Guesstimate Time for Economists
For Donald Straszheim and his peers, forecasts are driven by a few assumptions
NEW YORK
THIS time last year, Merrill Lynch chief economist Donald Straszheim began hammering out his economic forecast for 1996.
Whatever the prediction, Mr. Straszheim knew that the key to his forecast was his assumptions: What could the brokerage-house economist suppose about the elements of the economy that were governed by policy? Would Congress and the president balance the budget? What would the Federal Reserve do through the year?
Of course, Straszheim is not alone in trying to get beneath the economic data. Behind nearly every economic forecast written or broadcast in recent days is a set of assumptions.
"The forecasts differ according to the different weights economists put on different things," explains Bob Eggert, who runs Blue Chip Economic Indicators in Sedona, Ariz., which tracks the forecasts of 51 economists.
Indeed, economists make a lot of assumptions. The key ones involve fiscal and monetary policy. Yet economists will also assume there is no war in the Middle East or a renewal of the arms buildup in Russia. They will assume most of the nation will have normal weather, resulting in steady crop prices.
Sometimes these assumptions can get an economic forecaster into trouble. Last year, few economists expected the collapse in Mexico would cost the US economy $20 billion in net exports.
"The biggest mistakes have been where we had disasters," says David Wyss, an economist at DRI/McGraw-Hill in Lexington, Mass. For example, few economists expected a recession following the Gulf war.
In the 1980s, economists assumed that Congress and the White House would stop running large budget deficits. As a result of that mistake, most economists underestimated the strength of the economy in those years.
Aware that faulty assumptions can cause embarrassment, Straszheim made two key economic suppositions as he worked on his forecast for 1996.
First, he assumed that Congress and President Clinton would reach an agreement that "approaches" a balanced budget by 2002. "We made that assumption six months ago when the president was saying he thought it was best to be carrying a $200 billion deficit for the next seven years," he says. Behind the assumption was his conviction that the country's conservative course would force Mr. Clinton to make a deal. If this deal does not materialize, then Straszheim admits he will have embedded a wrong assumption that could make his forecast inaccurate.

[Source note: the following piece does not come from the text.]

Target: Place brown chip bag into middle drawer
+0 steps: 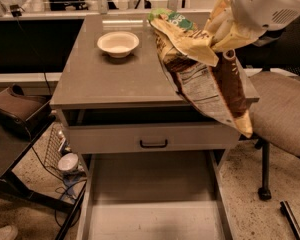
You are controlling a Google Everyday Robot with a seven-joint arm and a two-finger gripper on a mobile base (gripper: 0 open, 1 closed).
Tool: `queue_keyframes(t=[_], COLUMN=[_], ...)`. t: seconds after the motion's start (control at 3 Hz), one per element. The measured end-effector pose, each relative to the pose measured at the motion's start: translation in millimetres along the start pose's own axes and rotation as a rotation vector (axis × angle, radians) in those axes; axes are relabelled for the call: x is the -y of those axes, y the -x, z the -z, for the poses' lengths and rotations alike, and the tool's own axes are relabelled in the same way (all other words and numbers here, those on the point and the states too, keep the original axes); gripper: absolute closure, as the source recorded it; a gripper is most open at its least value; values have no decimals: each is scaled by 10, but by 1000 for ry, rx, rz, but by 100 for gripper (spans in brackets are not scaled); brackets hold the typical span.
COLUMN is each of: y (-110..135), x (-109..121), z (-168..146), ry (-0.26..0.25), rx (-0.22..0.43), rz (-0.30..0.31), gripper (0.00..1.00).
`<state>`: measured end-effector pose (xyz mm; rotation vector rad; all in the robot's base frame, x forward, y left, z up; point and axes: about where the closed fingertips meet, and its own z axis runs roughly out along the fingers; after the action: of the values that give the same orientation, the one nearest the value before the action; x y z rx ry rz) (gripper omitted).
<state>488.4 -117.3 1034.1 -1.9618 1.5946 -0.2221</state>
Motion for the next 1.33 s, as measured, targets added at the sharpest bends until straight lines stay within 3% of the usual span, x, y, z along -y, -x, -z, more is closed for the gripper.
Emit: queue_keyframes(t=[0.33,0.67,1.0,1.33], y=[27,294,408,402], x=[-129,-548,-932,-1328], z=[-177,-328,-471,-826], ry=[10,-35,-89,-126], rx=[-19,6,60,111], rz=[-11,-18,-29,-42], gripper=[100,100,100,100])
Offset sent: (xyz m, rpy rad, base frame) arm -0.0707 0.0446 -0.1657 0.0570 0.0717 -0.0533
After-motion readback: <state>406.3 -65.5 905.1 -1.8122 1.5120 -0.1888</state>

Once a budget deal is struck, Straszheim assumes, the Federal Reserve will lower interest rates. He is assuming that the economy will be weak enough and inflation low enough to allow the Fed to reduce rates another half a percentage point by March.
Some less important assumptions are also woven into his forecast. He doesn't expect US-Japan trade differences to result in a break in trade relations. He does not expect the US military effort in Bosnia to have any adverse impact on consumer sentiment even if the action turns violent. And, the election will have no impact on the economy.
Given these assumptions, Straszheim, looking at the economic data, has decided that the economy will be "a little bit weaker than average," but without recession. Still, he forecasts growth of gross domestic product - the sum of all goods and services - at 2.4 percent. This is in the upper third of 50 economists surveyed by Business Week magazine. The Business Week consensus forecast is for GDP growth of only 1.9 percent.
Straszheim foresees continued weakness from consumers. "We are in for many lousy years for the consumer sector," he says. He bases his assessment on a demographic change. Baby boomers are no longer in an acquisition phase. He also believes the country has too many retailers, resulting in too much competition for the sector. His forecast is for virtually no growth in auto sales and moderate growth in housing.
Instead, he sees the economy as driven by the capital-goods sector and trade. Capital spending has become an important tool in corporate cost-cutting and restructuring. Straszheim notes that 25 years ago, companies spent 12 percent of their capital budgets on high-tech products. Now, they spend more than 50 percent. In the trade area, he foresees Mexico and Japan as the year's two "turnaround" economies. He predicts a return to growth for both. Europe will remain stuck in a slow-growth phase.
But what happens overseas will have only a minor impact on the economy compared with what happens in Washington. If there is no agreement to balance the budget in seven years, Straszheim says it's unlikely his forecast will come true. "It wouldn't come close to right," he says. A key assumption will be wrong.